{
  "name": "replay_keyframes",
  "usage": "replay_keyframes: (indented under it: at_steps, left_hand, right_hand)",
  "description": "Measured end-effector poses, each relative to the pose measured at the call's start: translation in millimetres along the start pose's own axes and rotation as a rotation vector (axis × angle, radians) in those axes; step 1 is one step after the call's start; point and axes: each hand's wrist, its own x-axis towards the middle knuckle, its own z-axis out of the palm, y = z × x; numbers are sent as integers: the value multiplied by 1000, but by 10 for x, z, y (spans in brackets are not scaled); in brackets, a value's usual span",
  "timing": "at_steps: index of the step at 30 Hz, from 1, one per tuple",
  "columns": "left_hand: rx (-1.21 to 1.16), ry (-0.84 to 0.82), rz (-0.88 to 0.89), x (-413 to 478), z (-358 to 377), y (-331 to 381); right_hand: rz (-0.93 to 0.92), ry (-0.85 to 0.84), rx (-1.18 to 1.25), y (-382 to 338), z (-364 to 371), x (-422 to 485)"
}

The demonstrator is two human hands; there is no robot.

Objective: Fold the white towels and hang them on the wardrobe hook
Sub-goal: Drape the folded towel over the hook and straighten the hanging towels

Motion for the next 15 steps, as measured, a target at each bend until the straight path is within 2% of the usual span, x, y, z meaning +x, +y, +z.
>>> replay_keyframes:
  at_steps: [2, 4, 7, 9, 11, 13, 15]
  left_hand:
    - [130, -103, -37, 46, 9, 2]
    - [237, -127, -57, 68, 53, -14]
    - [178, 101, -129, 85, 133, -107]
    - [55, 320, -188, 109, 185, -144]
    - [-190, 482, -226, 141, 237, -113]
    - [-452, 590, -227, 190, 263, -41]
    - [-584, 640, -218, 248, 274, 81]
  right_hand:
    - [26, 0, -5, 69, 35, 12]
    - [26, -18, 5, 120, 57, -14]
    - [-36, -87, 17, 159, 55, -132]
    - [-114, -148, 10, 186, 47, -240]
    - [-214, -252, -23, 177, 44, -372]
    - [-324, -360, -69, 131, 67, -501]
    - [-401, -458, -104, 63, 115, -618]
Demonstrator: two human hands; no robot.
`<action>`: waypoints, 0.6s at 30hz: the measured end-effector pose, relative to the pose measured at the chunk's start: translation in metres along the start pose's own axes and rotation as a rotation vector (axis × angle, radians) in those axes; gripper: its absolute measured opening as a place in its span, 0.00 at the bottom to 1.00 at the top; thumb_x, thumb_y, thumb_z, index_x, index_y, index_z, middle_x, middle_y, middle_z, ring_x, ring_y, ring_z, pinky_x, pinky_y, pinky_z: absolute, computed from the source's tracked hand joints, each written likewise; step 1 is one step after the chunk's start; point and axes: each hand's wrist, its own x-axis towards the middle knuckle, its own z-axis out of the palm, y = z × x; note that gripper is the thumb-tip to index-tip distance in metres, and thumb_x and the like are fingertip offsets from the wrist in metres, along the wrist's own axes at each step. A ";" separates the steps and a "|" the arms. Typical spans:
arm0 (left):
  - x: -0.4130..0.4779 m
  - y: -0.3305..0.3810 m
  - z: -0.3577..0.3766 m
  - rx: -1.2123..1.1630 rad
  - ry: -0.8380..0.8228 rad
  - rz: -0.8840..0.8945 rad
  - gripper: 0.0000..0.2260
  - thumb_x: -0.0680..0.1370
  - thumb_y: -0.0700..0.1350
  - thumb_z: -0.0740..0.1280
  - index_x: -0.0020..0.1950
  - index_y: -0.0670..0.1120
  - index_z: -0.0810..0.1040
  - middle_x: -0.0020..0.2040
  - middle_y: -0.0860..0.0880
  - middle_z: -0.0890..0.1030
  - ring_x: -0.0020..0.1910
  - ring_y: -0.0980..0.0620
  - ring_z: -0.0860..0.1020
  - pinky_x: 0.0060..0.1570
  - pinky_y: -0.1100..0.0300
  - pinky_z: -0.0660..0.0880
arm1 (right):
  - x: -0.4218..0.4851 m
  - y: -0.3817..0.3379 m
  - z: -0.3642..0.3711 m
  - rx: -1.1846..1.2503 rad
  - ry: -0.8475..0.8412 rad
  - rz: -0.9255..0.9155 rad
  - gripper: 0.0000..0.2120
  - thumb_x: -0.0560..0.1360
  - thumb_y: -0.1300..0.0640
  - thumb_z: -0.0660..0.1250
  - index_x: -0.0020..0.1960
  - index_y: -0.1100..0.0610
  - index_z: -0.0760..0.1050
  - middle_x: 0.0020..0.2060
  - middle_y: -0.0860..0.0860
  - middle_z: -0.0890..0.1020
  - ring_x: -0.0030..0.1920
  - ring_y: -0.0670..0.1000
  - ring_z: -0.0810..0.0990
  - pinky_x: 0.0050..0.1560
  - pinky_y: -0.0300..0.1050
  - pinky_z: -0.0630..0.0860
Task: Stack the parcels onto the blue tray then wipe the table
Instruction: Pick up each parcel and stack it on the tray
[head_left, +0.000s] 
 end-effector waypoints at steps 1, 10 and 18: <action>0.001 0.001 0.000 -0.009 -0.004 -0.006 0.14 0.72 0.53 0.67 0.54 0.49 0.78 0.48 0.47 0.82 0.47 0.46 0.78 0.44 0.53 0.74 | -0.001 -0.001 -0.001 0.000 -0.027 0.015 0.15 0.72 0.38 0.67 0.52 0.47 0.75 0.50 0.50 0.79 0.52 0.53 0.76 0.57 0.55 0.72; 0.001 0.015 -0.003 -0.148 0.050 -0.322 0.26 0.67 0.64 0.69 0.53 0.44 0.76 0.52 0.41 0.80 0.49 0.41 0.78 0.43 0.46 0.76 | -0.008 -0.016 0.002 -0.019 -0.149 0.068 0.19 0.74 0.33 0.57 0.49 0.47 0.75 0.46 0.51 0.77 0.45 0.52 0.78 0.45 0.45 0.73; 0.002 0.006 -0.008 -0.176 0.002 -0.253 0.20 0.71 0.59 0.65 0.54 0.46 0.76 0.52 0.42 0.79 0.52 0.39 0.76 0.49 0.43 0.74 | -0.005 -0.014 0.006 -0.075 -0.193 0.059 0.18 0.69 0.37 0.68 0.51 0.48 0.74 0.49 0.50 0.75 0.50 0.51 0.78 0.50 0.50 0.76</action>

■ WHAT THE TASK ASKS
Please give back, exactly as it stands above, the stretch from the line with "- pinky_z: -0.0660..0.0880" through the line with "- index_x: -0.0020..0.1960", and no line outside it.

■ RESPONSE
  - pinky_z: -0.0660..0.0880
arm1 (right):
  - x: -0.4218..0.4851 m
  - y: -0.3817..0.3379 m
  - z: -0.3642..0.3711 m
  - rx: -1.1846..1.2503 rad
  - ry: -0.8475..0.8412 rad
  - rz: -0.9255..0.9155 rad
  - gripper: 0.0000..0.2120
  - thumb_x: -0.0560..0.1360
  - thumb_y: -0.1300..0.0640
  - thumb_z: -0.0660..0.1250
  - index_x: -0.0020..0.1960

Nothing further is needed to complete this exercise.